REQUIRED ACTION: Leaving out every picture, copy the lines of the data exactly, from the first through the line containing "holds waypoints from".
━━━━━━━━━━
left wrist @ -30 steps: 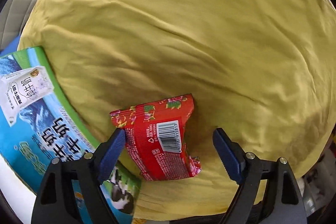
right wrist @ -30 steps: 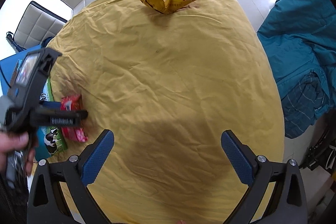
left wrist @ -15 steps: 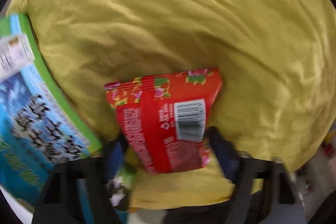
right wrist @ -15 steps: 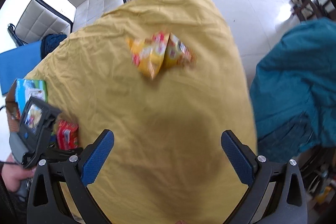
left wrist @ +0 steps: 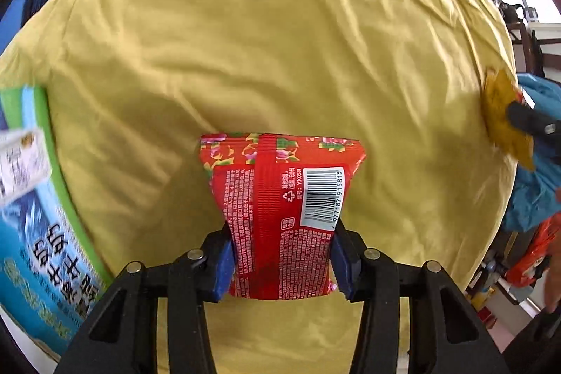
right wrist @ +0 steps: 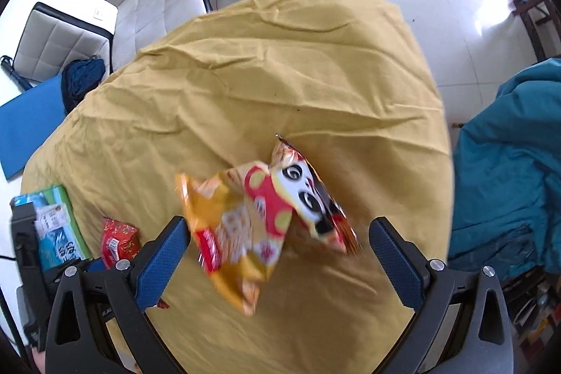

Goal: Organize snacks
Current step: 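Grasp the red snack bag with the left tool while the right tool grasps the yellow chip bag, then carry both bags into the box and open both tools to release them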

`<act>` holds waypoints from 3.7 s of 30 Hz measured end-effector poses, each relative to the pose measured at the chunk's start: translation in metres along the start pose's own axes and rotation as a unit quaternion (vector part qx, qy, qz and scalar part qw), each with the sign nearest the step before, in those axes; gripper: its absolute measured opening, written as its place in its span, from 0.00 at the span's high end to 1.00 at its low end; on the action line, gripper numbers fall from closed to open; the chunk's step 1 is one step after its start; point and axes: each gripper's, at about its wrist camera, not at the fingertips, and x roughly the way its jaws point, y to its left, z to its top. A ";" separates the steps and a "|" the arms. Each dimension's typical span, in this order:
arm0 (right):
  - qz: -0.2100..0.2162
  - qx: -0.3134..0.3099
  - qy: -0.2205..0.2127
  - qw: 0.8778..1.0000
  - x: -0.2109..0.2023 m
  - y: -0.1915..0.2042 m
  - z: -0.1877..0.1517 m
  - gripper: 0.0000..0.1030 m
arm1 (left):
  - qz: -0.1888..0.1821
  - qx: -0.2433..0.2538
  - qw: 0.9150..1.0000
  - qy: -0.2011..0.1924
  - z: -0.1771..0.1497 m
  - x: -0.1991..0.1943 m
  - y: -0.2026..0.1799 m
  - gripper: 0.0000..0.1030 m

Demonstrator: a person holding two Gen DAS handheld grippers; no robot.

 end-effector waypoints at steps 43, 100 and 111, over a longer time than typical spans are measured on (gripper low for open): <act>-0.059 -0.049 -0.092 0.993 -0.039 0.066 -0.105 0.61 | 0.026 0.059 0.986 -0.155 -0.102 -0.114 -0.054 0.58; 0.044 -0.178 -0.060 0.981 0.069 0.486 -0.283 0.62 | -0.088 -0.068 0.988 -0.108 -0.170 -0.140 0.364 0.58; 0.048 -0.165 -0.022 0.985 0.125 0.490 -0.269 0.61 | -0.079 -0.055 0.994 -0.055 -0.149 -0.099 0.362 0.58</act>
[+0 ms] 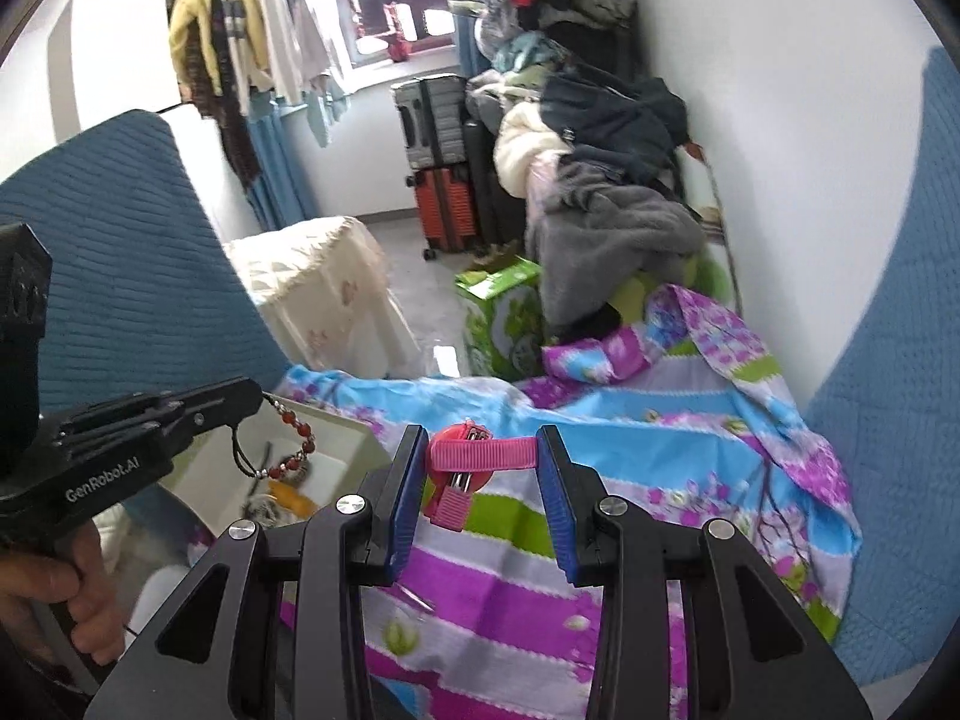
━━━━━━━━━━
SOLUTION TO THIS EXERCISE:
left wrist @ -30 steps: 
right wrist @ -30 steps: 
left wrist @ -15 steps: 
right wrist @ -15 steps: 
left wrist @ +0 steps: 
right wrist @ +0 steps: 

Goal: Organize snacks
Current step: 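Grasp the red snack bag with the left tool while the right tool grasps the yellow chip bag, then carry both bags into the box and open both tools to release them
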
`<act>` holds waypoints from 3.7 s of 30 Hz measured end-effector poses, each relative to the pose measured at the chunk's start: translation in metres along the start pose's own axes and rotation as a unit quaternion (vector part qx, qy, qz and scalar part qw), each with the sign nearest the step before, in those axes; gripper: its absolute measured opening, written as its place in its span, from 0.00 at the span's high end to 1.00 at its low end; on the action line, gripper numbers fall from closed to open; the chunk's step 1 is one step after its start; point and axes: each gripper's, at about its wrist camera, not at the fingertips, and x roughly the way its jaws point, y to its left, z to its top. A ";" separates the steps and a "|" the arms. Each dimension's typical span, in this order:

No other output is expected for this exercise.